Relaxation techniques
Breathing
breathing technique: 8 seconds in 8 seconds hold 8 seconds exhale and 8 seconds nothing
When the breath is held, carbon dioxide can't leave the body via the lungs. Instead, it builds up in the blood (hypercapnia). Carbon dioxide has a special relationship with oxygen. It causes the red blood cells to offload blood oxygen to the body
Method Jacobson (progressive relaxation therapy)
Progressive muscle relaxation is a holistic, anti-anxiety technique invented by Dr. Edmund Jacobson in the 1920s to ease his patient's perseverating: that's the brain swirl of worrying thoughts many of us get before bedtime, which can lead to insomnia. Through PMR, you'll be able to quiet an anxious mind and keep your cognitive reserves intact, as it will help you fall asleep.
Here are the steps:
1. Find a quiet place apart, free from distractions.
2. Lie down or recline, wearing comfortable clothing: nothing binding. Take off your glasses or contacts.
3. Take a few steady, deep, diaphragmatic breaths. Put one hand on your belly, the other on your chest. The belly hand should move out and away from your body when your stomach inflates. Your chest hand should not move.

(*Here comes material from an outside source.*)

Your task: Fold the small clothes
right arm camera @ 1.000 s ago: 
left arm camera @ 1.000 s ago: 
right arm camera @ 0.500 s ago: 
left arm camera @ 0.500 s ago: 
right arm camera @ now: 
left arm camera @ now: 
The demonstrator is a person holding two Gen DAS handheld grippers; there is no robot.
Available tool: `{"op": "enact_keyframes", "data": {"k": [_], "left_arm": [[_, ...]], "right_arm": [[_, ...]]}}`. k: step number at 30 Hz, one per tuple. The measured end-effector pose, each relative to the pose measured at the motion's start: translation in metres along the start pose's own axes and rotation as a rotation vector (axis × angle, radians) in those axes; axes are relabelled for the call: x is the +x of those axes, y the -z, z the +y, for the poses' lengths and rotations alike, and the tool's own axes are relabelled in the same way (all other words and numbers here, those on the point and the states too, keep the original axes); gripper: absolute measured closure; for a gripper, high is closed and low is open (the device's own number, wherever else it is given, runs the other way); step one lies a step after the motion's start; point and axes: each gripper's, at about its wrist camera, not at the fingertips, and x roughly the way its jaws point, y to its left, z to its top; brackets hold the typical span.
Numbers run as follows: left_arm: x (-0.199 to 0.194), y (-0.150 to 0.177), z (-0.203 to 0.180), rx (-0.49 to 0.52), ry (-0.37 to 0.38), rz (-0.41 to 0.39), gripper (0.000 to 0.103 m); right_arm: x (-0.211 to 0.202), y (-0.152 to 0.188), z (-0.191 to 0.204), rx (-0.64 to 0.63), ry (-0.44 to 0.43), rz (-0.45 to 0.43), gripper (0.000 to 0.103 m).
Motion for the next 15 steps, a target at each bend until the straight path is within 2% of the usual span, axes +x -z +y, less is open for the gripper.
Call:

4. Focus on each muscle group in the body, either from head to toe or toe to head, it's your choice.The point is you should squeeze each muscle group tightly for five full seconds before releasing the tension with a nice deep breath.
Muscle groups
1. Feet: curl your toes downward
2. Lower legs and feet: tighten your calf muscles by pulling toes towards you
3. Entire legs: squeeze your thigh muscles while still doing steps 1 and 2 above
4. Hands: clench your fists
5. Arms: tighten your biceps by bending your arm and making a muscle with a clenched fist
6. Buttocks: tighten by pulling your buttocks together
7. Stomach: suck in your stomach
8. Chest: taking a deep breath
9. Neck and shoulders: raise your shoulders up to touch your ears
10. Mouth: open your mouth as wide as it will go
11. Eyes: clench your eyelids shut as tightly as you can
12. Forehead: raise your eyebrows as far as you can
Body scan
Here are the step-by-step instructions for conducting a body scan:
- Find a comfortable position: Sit or lie down in a quiet place where you won't be disturbed. Close your eyes and take a few deep breaths, allowing your body to relax.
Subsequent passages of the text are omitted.